Trzaskowski regge, ma il centro si frantuma
Rafał Trzaskowski, esponente della Piattaforma Civica, ha superato di misura Karol Nawrocki: 30,8% contro il 29,1%. Ma a rubare la scena sono stati Sławomir Mentzen (15,4%) e Grzegorz Braun (6,2%), outsider della Confederazione, che hanno saputo sfruttare il malcontento diffuso. Nessuna delle figure istituzionali tradizionali, nemmeno il presidente del Sejm, Szymon Hołownia, è riuscita a contrastare la carica iconoclasta di Braun, provocatore per vocazione e maestro della comunicazione virale.
Ciò che per alcuni è ridicolo, per altri è rivelatore: non si tratta di un semplice incidente politico, ma di un sintomo profondo della decomposizione del consenso post-1989, del collasso del centro e dell’esaurimento delle élite.
Per oltre trent’anni la politica polacca si è strutturata attorno a un duopolio: da un lato i liberali filoccidentali della PO, dall’altro i nazional-conservatori del PiS, eredi di una visione identitaria basata su fede, tradizione e risentimento storico. Ma questo equilibrio, più culturale che istituzionale, sta cedendo.
A destra, la Confederazione offre un’alternativa aggressiva: Słaowmir Mentzen con il suo „populismo da foglio Excel” e Grzegorz Braun, teocrate destabilizzatore che conosce i media meglio dei giornalisti stessi. Non sono più marginali: sono catalizzatori del cambiamento, che bruciano ciò che resta dell’autorità morale del PiS e dell’influenza della Chiesa cattolica.
A sinistra: protesta invece di protocollo
Anche la sinistra ha voltato pagina. Adrian Zandberg e Magdalena Biejat propongono un’agenda coerente, non compromessa dai giochi di potere. Mentre la Coalizione Civica offre tecnocrazia, loro offrono senso e mobilitazione. Dove Hołownia propone protocollo, Biejat propone protesta.
Questa trasformazione non è un fenomeno isolato. La crisi del centro in Polonia riecheggia in tutta Europa: nei parlamenti frammentati di Spagna, nella guerra politica a tre in Francia. Ovunque, il centro non convince più. E in Polonia, dove lo Stato post-comunista non ha mai davvero messo radici profonde, la disillusione è ancora più esplosiva.
La „Terza Repubblica” si è trasformata in una religione tecnocratica senza santi, con riti vuoti e promesse non mantenute.
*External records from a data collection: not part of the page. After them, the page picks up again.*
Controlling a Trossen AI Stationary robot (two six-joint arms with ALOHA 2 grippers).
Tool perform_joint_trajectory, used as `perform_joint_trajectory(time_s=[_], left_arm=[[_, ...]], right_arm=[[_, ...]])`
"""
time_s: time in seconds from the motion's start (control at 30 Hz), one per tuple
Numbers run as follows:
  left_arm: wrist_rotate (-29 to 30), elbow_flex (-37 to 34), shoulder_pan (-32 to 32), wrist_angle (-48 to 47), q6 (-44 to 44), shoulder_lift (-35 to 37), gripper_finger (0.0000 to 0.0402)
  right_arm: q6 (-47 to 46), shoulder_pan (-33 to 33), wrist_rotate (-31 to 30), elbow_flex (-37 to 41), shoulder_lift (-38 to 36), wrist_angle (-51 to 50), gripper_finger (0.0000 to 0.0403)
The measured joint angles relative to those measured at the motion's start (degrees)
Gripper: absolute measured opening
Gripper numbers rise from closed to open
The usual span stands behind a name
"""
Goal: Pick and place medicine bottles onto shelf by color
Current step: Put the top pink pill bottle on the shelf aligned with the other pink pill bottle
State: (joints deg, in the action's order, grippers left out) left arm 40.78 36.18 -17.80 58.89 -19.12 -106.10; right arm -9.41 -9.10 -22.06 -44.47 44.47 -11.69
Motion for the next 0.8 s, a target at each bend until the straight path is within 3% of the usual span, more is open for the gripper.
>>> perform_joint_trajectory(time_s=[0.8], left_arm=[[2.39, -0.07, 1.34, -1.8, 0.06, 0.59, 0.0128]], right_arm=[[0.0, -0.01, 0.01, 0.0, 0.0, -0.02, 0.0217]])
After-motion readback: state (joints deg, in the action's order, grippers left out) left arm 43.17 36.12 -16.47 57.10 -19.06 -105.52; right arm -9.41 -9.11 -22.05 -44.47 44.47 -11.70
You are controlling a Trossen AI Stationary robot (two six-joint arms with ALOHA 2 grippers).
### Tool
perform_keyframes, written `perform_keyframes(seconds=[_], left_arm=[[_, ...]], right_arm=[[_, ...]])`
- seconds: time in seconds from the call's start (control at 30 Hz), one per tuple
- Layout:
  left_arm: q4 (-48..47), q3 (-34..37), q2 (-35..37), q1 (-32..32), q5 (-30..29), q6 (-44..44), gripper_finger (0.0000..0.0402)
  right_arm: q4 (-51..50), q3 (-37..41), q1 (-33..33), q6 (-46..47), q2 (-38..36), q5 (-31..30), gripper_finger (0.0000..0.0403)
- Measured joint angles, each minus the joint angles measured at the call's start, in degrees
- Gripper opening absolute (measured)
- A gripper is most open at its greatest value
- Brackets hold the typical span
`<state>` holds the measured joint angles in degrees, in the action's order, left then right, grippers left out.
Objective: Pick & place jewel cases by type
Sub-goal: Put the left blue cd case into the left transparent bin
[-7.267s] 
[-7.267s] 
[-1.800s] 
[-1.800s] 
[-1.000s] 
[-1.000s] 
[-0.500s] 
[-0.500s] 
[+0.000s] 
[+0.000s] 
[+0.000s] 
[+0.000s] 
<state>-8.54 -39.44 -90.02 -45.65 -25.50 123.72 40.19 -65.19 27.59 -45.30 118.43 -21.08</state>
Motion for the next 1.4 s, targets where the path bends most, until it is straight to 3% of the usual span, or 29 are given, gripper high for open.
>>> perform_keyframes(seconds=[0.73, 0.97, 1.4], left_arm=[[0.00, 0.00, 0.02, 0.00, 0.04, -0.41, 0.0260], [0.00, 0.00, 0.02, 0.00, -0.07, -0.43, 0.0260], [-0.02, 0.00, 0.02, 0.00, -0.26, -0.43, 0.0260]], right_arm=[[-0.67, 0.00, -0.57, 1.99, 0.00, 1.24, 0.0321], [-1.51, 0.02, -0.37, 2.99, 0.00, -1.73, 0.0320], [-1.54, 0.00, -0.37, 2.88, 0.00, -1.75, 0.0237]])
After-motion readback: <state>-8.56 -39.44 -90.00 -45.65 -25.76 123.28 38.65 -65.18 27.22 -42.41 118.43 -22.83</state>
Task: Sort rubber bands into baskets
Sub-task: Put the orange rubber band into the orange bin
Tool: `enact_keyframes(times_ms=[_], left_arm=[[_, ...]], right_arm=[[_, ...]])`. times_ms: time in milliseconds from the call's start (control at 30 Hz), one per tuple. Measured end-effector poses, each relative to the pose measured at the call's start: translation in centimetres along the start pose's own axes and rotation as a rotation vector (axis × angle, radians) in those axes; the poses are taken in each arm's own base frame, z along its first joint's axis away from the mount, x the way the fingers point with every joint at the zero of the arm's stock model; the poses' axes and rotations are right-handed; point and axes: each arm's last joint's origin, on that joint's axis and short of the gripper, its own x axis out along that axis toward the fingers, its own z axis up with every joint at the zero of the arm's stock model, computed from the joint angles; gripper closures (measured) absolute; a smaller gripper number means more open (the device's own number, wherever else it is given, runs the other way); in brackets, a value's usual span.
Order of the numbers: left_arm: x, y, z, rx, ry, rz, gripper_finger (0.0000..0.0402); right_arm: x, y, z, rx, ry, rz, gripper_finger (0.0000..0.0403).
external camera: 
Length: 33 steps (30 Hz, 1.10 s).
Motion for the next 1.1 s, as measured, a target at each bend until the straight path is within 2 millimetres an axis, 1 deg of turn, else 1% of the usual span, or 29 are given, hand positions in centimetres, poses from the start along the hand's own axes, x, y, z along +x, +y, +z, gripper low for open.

Rabbia, ironia, identità. E un desiderio disperato di chiarezza, anche se veicolato da voci pericolose. Il blocco democratico appare confuso, incapace di capire perché il caos sembri preferibile alla competenza. Ma proprio questi concetti, caos, competenza, hanno perso significato: per i giovani, la democrazia è stagnazione travestita da civiltà; per i disillusi, la competenza è puro interesse personale.
Il futuro? Comincia il 1° giugno
Sì, l’uomo con l’estintore può essere un imbarazzo nazionale. Ma è anche un segnale. In democrazia, i sintomi non vanno ignorati: vanno capiti. Soprattutto quando iniziano a vincere.
Il duopolio non muore in silenzio: viene smembrato da entrambi i lati. Il futuro? Forse sarà più brutto, ma sarà nuovo. E in politica, come in natura, nulla è più spietato del giovane con qualcosa da dimostrare.
Lo scopriremo il 1° giugno, quando le urne chiuderanno il sipario sulla vecchia Polonia e forse ne apriranno uno sulla prossima.